From James Madison to Eliza House Trist, 19 March 1787
To Eliza House Trist
New York March 19th. [1787]
I have not had the pleasure of a line from you for some time. If you have recd. all mine you have not been without mementos of my title to it.1 I have some suspicion that the mail is not a very faithful conveyance. In point of time it certainly fails of its promises and its duty. Letters are generally a week on the road. I was very suddenly popped on the other morning by your brother George.2 He is well but I think not in good spirits. He is called hither by some business particularly that of settling his claim agst. the United States, and expects to be detained here 8 or ten days. Unluckily the letters for him sent to me were carried away by Col. Wadsworth before his arrival here and did not get to N. London before he left it. I have at length recd. letters from Virga. and have the satisfaction to learn that my friends are well. The Governour, from whom one of the letters comes, does not contradict his intention of visiting Philada. & therefore I presume continues in it. Nor does he say that his lady & family are not well & therefore I presume they are so. Our friend Mr. B. I find has been making a learned figure on the subject of the Missippi. I am sorry he was not more successful in his labours for a good cause. I expect his speech will be reprinted here or I wou[ld as]k for a copy of it.3 This place agrees as yet very well with my healt[h al]tho Col. Grayson damns it for the worst climate on the face of Gods Earth, with little reason I should think from his [ow]n experience, for he grows better & better every day.4 […] happiness I remain yrs.
Js. Madison Jr
RC (NjMoW: L. W. Smith Collection). Brackets indicate faded parts of the manuscript. The editors have determined the recipient of this letter from internal evidence.
1. The only known correspondence between Mrs. Trist and JM for this period is JM’s letter to her of 10 Feb. 1787.

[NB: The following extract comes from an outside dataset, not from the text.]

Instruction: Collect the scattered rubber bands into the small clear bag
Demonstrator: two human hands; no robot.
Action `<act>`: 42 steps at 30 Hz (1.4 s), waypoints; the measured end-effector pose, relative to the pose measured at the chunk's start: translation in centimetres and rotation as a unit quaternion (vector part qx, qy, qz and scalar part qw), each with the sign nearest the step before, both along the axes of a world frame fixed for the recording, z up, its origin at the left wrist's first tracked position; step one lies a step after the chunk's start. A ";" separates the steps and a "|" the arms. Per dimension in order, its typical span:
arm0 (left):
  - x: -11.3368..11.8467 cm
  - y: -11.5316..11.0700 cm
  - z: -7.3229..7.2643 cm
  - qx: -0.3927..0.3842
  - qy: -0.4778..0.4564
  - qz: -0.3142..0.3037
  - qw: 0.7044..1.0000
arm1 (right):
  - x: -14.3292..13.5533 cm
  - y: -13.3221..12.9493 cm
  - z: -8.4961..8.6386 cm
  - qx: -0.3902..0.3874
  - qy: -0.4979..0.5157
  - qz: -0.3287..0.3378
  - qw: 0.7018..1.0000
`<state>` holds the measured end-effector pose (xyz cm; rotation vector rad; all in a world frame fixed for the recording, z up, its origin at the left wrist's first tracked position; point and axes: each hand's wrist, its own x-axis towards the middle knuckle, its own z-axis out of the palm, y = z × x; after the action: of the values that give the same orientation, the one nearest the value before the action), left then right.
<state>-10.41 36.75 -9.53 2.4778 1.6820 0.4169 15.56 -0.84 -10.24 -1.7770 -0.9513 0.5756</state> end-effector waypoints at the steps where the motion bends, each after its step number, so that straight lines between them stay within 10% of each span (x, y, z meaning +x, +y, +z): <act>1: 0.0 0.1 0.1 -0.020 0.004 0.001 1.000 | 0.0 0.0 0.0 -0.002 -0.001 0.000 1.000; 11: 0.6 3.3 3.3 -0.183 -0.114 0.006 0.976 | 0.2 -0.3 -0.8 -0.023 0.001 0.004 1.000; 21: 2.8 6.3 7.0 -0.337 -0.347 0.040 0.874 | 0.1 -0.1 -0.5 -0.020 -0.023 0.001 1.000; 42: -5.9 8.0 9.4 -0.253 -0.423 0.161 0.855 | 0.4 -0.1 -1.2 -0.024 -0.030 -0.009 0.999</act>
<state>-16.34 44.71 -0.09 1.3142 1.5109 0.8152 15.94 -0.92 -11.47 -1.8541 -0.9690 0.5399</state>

2. Capt. George House of New London, Connecticut. During the Revolution Congress commissioned him as a privateer out of New London. He was still residing there in 1808 (Louis F. Middlebrook, History of Maritime Connecticut during the Revolution, 1775–1783 [2 vols.: Salem, Mass., 1925], II, 66 and passim; George House to JM, 27 June 1808 [DNA: State Dept., Miscellaneous Letters]: see also Heads of Families at the First Census of the United States Taken in the Year 1790: Connecticut [1908; Spartanburg, S.C., 1964 reprint], p. 129).
3. JM was referring to the speech of Hugh Henry Brackenridge before the Pennsylvania General Assembly on 8 Mar. Brackenridge spoke in support of resolutions instructing the Pennsylvania delegates in Congress to oppose the closing of the Mississippi. The debate ended with the legislature voting to postpone the subject. JM had no doubt seen a copy of the Pa. Packet of 13 Mar. 1787. which printed the debates and proceedings of 8 Mar. See also JM to Jefferson, 19 Mar. 1787.
4. This was the only period when JM and Grayson served together in Congress, thus establishing 1787 as the date of the letter ( , VIII, xcviii).